REQUIRED WORK –
Your reply should be made up of every line in the records below that holds the string "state".

[[ DATA SHOWN open ]]

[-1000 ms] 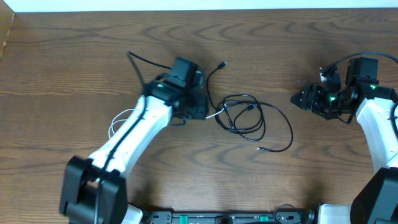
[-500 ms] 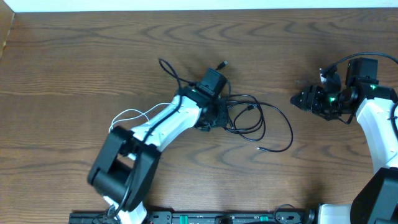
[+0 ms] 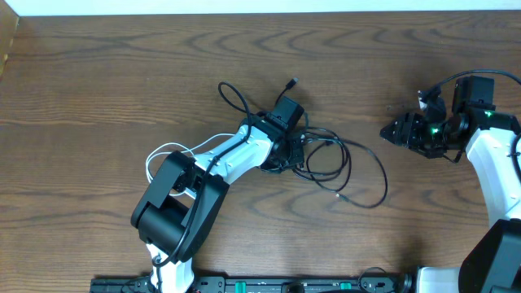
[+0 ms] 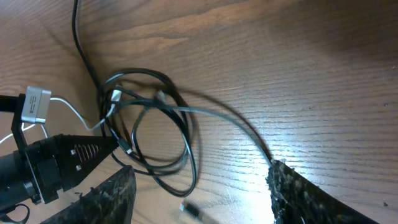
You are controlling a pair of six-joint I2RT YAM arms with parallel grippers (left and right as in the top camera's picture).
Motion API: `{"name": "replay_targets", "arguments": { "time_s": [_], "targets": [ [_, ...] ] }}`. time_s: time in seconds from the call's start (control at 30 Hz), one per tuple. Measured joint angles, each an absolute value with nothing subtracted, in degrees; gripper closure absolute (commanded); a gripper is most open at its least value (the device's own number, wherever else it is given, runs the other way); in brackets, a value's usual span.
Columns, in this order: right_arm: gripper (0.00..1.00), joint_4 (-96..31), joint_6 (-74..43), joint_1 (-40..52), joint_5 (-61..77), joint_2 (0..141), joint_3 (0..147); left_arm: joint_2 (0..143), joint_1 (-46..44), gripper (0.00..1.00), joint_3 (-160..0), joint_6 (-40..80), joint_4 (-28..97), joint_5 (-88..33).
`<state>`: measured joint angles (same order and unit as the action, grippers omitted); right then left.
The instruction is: Untangle cables
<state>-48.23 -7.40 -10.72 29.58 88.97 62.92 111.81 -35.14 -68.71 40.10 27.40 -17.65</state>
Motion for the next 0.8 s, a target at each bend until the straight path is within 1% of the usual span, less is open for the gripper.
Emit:
{"name": "replay_targets", "arguments": {
  "time_s": [0.23, 0.37, 0.5, 0.63, 0.8],
  "targets": [
    [0.38, -47.9, -7.4, -10.7, 31.8, 89.0, 62.9, 109.7, -34.2, 0.93, -68.8, 39.4, 28.7, -17.3],
    [0.38, -46.5, -7.1, -10.7, 38.9, 89.0, 62.9, 100.0, -33.8, 0.92, -68.8, 35.8, 29.0, -16.6],
    [0.37, -43.3, -7.0, -9.4, 45.6, 87.8, 62.9, 86.4, -33.8, 0.92, -69.1, 32.9, 29.1, -16.4],
    [0.35, -40.0, -7.5, -6.7, 48.2, 84.7, 62.9, 77.5, -33.8, 0.93, -69.6, 31.6, 28.1, -16.4],
    [0.32, -36.2, -9.3, -3.7, 49.0, 81.6, 62.9, 71.6, -33.8, 0.93, -69.6, 31.2, 22.9, -16.4]
  ]
}}
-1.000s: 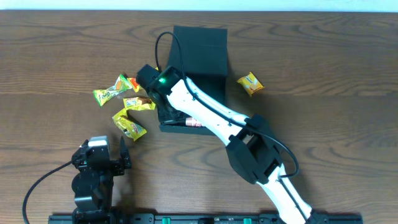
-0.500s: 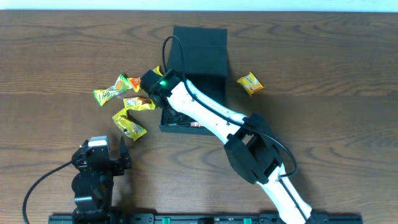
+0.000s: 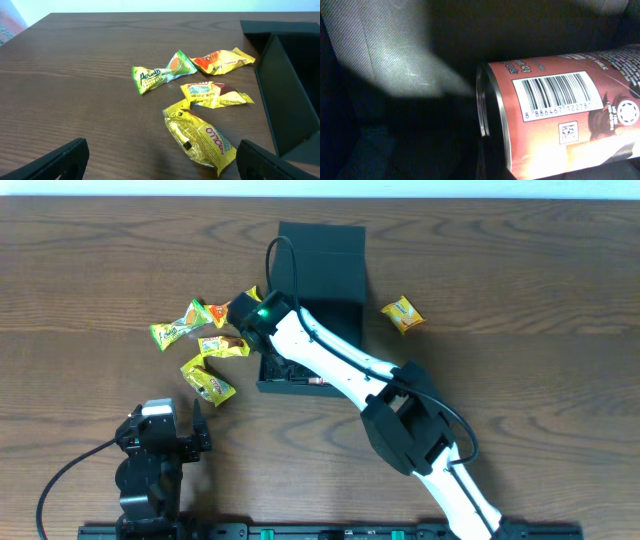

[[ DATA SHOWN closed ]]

ANSWER SPACE –
`<state>`: measured joint angles (same order and unit as the action, grippers omitted); right then left.
<state>-48.23 -7.40 -10.72 29.58 88.97 62.92 111.81 -35.14 -68.71 40.10 27.40 -17.65</state>

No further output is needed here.